Marco returned with strips of fresh seared tuna with fine slices of red onion and fresh anchovies and capers and rocket picked from his garden. We ate it, making wide eyes at each other. It was good. I wondered how much it would cost.
Wine? No wine list. He brought unmarked carafes of something so perfectly cold and dry and delicious and bright it was like swallowing sunlight.
Then he returned with more food.
“Oh, no, I couldn’t have any more …” I said.
“Eat!” he yelled.
We ate. It was a delicate risotto with mussels and prawns, squeezed with lemons plucked on the way to the table. It was marvelous. Marco is an artist.
“It doesn’t matter how much it costs,” my wife whispered. The food was so good that for half a minute I almost agreed,
He returned with octopus with chili and garlic. If fish was so expensive, how much would octopus be? Do they charge by the leg?
“I don’t eat octopus,” I protested weakly.
“You eat the octopus!” bellowed Marco. I ate the octopus. The octopus was delicious, but I was afraid. Could my credit card even handle this?
“I have to stop him before he brings us anything else,” I whispered.

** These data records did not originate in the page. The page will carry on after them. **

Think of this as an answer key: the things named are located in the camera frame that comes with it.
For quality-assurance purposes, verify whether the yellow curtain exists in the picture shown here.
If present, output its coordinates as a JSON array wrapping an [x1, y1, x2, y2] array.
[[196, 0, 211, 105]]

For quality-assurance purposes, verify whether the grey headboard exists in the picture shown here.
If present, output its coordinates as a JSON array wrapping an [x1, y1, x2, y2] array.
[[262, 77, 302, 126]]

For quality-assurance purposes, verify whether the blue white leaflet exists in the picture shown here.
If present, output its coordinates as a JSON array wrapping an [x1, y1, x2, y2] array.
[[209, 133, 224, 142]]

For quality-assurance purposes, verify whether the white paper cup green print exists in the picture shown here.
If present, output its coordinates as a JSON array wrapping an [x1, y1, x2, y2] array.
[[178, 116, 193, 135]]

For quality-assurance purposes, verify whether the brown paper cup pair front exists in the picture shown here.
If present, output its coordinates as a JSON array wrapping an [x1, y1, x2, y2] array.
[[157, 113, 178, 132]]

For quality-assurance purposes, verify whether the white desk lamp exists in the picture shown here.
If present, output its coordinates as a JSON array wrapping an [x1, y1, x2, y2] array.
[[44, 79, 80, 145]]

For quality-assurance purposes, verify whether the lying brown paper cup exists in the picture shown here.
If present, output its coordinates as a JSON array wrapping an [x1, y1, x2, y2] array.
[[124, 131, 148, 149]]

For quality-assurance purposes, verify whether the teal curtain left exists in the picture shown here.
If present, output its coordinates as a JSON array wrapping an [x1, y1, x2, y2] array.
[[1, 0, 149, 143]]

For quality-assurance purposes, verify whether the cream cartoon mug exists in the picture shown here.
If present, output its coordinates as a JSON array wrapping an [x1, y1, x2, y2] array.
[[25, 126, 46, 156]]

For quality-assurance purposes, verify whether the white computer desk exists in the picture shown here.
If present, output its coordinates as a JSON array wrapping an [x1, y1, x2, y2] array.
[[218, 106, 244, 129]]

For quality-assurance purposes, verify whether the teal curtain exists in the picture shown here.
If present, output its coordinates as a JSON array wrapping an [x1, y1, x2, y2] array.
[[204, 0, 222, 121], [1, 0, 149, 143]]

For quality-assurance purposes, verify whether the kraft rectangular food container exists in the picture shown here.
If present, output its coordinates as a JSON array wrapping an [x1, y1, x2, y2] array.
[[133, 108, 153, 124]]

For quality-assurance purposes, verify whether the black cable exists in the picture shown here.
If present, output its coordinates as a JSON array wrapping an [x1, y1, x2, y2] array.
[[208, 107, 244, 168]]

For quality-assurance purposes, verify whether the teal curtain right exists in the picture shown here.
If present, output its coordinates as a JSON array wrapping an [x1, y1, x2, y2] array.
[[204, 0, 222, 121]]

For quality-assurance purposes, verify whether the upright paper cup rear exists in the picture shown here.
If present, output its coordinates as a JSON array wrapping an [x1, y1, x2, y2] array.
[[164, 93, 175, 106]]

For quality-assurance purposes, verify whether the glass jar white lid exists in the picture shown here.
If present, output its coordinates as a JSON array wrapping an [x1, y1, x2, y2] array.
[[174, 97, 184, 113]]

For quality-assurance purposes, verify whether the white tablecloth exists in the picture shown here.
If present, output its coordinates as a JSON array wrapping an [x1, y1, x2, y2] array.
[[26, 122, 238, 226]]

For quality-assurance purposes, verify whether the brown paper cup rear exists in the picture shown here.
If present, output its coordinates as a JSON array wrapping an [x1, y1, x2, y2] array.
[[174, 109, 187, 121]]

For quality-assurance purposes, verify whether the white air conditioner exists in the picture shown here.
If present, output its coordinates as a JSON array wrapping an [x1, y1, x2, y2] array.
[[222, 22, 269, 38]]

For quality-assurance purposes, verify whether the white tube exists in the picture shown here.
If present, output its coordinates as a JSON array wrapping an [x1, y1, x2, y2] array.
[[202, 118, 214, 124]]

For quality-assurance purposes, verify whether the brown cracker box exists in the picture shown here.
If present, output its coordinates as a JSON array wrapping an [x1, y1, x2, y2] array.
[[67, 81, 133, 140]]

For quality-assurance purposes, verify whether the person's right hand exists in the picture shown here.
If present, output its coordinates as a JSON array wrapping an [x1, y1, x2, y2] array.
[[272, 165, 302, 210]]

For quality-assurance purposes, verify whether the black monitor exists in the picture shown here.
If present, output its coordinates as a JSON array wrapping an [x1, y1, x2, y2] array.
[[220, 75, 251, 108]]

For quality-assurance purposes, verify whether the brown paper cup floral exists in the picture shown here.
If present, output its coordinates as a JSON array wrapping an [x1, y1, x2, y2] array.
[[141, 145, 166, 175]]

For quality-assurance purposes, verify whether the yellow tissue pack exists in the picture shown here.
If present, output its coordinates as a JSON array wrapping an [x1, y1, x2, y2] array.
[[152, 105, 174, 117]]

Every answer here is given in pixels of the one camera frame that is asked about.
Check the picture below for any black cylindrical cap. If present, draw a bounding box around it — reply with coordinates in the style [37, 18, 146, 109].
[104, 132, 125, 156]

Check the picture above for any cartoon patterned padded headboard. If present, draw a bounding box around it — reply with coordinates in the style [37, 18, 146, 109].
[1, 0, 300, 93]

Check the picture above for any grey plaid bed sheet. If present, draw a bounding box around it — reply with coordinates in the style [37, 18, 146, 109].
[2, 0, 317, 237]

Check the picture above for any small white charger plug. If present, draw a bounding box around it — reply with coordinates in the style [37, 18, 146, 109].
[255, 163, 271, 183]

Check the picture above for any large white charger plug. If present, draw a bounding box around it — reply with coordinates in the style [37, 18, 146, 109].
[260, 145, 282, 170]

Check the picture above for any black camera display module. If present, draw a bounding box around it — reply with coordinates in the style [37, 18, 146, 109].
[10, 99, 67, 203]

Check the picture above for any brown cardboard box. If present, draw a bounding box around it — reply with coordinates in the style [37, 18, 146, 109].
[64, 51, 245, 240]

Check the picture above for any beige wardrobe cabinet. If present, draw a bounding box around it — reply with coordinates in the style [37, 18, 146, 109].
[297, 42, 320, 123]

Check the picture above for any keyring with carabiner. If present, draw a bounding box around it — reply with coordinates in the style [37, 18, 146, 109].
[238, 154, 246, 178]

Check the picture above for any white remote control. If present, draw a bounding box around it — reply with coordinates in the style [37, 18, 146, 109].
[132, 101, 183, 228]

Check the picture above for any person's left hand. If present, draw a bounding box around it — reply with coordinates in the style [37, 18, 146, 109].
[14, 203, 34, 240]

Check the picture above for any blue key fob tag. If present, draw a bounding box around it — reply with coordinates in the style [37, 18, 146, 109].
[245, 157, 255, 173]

“Let’s just see what the next course is,” she whispered back.
He brought steaks of a beautifully grilled fish, wrapped in herbs.
“What fish is this?”
“Never mind what. Eat!”
We ate. It was so good.
We had been there for hours and hours all through the bright afternoon. The sun was starting to set and the green shadows from the hills were creeping across the bay. Marco was getting ready to bring something else.
“Please,” I said, “we can’t. It’s not the money – we just can’t manage any more food.”
“We can’t,” agreed my wife. She was crying a little because the food was so good that she wished she could still find room to eat more. I was crying a little because now it was time to pay.
Marco frowned at us when I asked for the bill. Bill? What does the bill matter to an artist? He shrugged, waved his hand, sighed, shook his head, made some inscrutable calculation in his head, then almost grudgingly named a figure.
We blinked at him. What? That was less than a couple of family-sized pizzas back home.
“Are you sure?” said my wife.
“Yes,” I said, surprising even myself. “Are you sure?”
Marco growled and walked away and didn’t come back to collect the money. We left it on the table and staggered away in the dusk. I was as happy as I have ever been in my life.
“The best part,” I said to my wife, “is now we don’t even have to have supper.”